Locomotives undergoing restoration Two locomotives undergoing restoration were located at the Barry New Works Building, adjacent to Woodham Halt. However, the lease on this building was due to end after 2020, so the locomotives were moved to Plymouth Road.
- GWR 4575 Class No. 5539 built in 1928. Owned by Hugh Shipton and moved to the site in 2014. Under restoration as of 2026.
- GWR Collett 5600 Class No. 6686 built in 1928. One of the Barry Ten, owned by Barry Tourist Railway Director, John Buxton.

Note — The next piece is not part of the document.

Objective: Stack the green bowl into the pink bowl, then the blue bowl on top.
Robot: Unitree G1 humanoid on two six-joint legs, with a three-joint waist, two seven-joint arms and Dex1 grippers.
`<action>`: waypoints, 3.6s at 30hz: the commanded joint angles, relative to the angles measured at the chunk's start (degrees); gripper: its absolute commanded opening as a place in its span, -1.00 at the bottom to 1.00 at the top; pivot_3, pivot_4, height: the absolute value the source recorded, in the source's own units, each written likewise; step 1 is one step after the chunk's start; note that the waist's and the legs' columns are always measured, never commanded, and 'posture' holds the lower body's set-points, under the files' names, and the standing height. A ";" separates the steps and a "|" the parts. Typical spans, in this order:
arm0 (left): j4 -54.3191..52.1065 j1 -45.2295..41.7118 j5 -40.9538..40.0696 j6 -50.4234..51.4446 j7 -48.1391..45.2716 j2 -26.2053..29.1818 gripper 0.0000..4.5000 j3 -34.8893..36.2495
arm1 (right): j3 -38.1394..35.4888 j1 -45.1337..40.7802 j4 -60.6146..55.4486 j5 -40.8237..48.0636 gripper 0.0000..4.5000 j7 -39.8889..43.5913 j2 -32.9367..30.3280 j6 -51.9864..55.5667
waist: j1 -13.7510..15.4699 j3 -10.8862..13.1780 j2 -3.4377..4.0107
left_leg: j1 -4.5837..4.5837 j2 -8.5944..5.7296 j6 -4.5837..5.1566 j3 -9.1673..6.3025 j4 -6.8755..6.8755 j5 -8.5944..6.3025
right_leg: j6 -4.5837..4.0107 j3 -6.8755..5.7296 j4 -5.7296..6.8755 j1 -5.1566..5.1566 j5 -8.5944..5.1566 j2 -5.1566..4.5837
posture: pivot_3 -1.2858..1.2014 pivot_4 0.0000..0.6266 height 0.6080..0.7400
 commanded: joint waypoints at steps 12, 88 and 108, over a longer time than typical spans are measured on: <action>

The following were also on site:

- Diesel locomotives
- BR Class 08 No.08503* – Restoration was nearing completion in 2020.
- BR Class 20 Class 20 No. 20 228* (CFD No. 2004) – Non-operational but under overhaul in 2015. – Owned by Steve Madge).
- English Electric Class 73 electro-diesel No.73118. The locomotive worked on the Channel Tunnel Rail Link, and was adapted to pull Eurostar stock.
- BR Class 73 electro-diesel No.73133, formerly based at Eastleigh Works.

- Diesel Multiple Units
- BR Class 101 unit (Iris II)* – Operational and owned by Cambrian Transport. 2-car former departmental testing unit formed of RDS 977963 and RDB 977964. Both coaches were fitted with seats from BR Mark 3 coaches.
- BR Class 101 Driving Trailer Composite Lavatory (DTCL) 6300* – stored, owned by Cambrian Transport – some work carried out to restore this coach as an observation vehicle.

Other rolling stock included:-

- DW139 Great Western Toplight Coach 2360 of 1911
- CDA clay hopper wagon
- HAA Hopper wagon
- Bogie Bolster wagon
- 2 Grampus Wagons
- Covered air-braked wagon (Cov AB)
- Ex LNER Permanent Way Brake Van (Privately owned, under restoration by private owners)

The plan was to acquire further wagons to make up two rakes of wagons – one vacuum-braked and one air-braked set.